◆ **PROBLEM STATEMENT**: Give back, exactly as written, the lines of the listing from the top through the line holding "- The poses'", and nothing more. Exclude pictures.
== Segment start ==
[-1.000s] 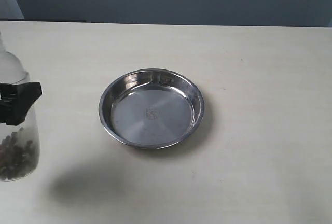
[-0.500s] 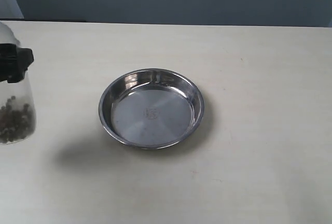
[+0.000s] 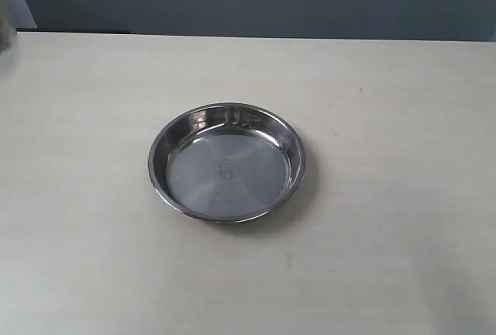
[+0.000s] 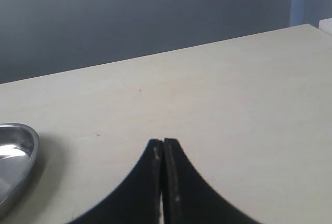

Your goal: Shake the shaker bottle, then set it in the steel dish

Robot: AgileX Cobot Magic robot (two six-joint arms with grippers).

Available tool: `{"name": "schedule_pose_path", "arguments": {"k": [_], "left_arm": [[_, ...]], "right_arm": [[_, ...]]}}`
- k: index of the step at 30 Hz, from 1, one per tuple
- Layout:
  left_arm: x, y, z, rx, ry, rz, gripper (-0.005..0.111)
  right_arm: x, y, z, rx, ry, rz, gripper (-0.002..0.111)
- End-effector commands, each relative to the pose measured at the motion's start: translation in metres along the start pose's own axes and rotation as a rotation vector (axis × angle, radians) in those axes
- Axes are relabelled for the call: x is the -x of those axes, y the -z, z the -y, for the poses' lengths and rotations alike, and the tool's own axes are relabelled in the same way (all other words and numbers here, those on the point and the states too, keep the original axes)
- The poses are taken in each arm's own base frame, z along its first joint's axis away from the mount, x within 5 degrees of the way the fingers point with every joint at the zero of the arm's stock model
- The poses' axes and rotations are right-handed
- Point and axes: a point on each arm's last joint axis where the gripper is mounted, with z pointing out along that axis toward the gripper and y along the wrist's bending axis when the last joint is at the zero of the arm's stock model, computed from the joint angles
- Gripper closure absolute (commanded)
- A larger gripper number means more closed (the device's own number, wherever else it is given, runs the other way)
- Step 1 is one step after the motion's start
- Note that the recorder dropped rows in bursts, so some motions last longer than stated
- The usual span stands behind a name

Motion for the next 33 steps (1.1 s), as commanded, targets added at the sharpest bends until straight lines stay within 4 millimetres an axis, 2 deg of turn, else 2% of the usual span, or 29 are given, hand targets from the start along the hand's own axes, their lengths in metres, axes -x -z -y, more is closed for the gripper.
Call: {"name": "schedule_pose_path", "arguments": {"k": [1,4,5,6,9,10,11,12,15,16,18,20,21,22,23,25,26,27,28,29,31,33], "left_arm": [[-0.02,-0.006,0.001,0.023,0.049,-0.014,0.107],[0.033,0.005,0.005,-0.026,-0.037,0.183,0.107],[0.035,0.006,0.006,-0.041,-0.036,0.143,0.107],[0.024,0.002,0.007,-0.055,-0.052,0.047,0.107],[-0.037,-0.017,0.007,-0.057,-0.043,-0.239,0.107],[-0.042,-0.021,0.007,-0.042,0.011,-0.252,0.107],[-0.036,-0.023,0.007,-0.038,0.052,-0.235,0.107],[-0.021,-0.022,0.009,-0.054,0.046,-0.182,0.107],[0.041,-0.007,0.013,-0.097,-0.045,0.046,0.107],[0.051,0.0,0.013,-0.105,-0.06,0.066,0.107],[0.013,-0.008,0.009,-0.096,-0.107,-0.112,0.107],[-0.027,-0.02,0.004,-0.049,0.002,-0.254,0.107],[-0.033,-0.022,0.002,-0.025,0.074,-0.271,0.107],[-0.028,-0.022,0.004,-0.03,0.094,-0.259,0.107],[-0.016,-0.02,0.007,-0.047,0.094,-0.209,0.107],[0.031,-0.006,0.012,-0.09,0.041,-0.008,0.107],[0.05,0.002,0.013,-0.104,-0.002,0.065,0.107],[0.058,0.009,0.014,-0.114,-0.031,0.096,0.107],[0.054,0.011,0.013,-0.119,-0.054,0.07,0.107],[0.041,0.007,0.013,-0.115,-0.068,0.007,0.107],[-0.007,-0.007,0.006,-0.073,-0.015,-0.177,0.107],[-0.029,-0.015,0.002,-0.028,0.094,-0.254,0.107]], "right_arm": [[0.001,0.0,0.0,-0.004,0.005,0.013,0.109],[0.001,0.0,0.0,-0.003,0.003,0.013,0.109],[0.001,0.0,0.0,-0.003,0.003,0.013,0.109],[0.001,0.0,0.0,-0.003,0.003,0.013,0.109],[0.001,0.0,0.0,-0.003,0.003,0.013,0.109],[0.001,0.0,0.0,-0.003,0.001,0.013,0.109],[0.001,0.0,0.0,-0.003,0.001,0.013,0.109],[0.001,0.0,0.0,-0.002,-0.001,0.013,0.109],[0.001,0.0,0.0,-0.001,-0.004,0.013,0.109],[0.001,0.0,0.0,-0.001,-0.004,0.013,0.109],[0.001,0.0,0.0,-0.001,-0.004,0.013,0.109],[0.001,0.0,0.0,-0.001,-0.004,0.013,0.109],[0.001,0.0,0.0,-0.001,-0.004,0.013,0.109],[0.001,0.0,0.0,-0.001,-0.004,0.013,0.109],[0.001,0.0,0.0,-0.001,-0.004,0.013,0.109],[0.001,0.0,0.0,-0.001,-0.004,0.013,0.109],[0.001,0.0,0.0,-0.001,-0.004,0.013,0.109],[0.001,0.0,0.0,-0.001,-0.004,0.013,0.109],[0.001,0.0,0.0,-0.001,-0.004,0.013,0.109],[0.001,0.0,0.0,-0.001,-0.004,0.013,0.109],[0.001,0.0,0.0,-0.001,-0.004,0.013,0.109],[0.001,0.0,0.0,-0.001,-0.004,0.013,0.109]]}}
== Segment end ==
◆ **YOUR RESPONSE**:
[-1.000s] 
[-0.500s] 
[+0.000s] 
[+0.000s] 

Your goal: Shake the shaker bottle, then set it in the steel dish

Robot: AgileX Cobot Magic robot (two six-joint arms with grippers).

Available tool: `{"name": "schedule_pose_path", "arguments": {"k": [_], "left_arm": [[_, ...]], "right_arm": [[_, ...]]}}`
- k: index of the step at 30 Hz, from 1, one per tuple
- Layout:
  left_arm: x, y, z, rx, ry, rz, gripper (-0.005..0.111)
  right_arm: x, y, z, rx, ry, rz, gripper (-0.002..0.111)
- End-effector commands, each relative to the pose measured at the motion's start: translation in metres along the start pose's own axes and rotation as a rotation vector (axis × angle, radians) in those axes
- Axes are relabelled for the call: x is the -x of those axes, y the -z, z the -y, for the poses' lengths and rotations alike, and the tool's own axes are relabelled in the same way (all other words and numbers here, those on the point and the states too, keep the original axes)
- The poses are taken in each arm's own base frame, z along its first joint's axis away from the mount, x within 5 degrees of the way the fingers point with every joint at the zero of the arm's stock model
- The poses' axes and rotations are right-handed

The answer requires nothing further.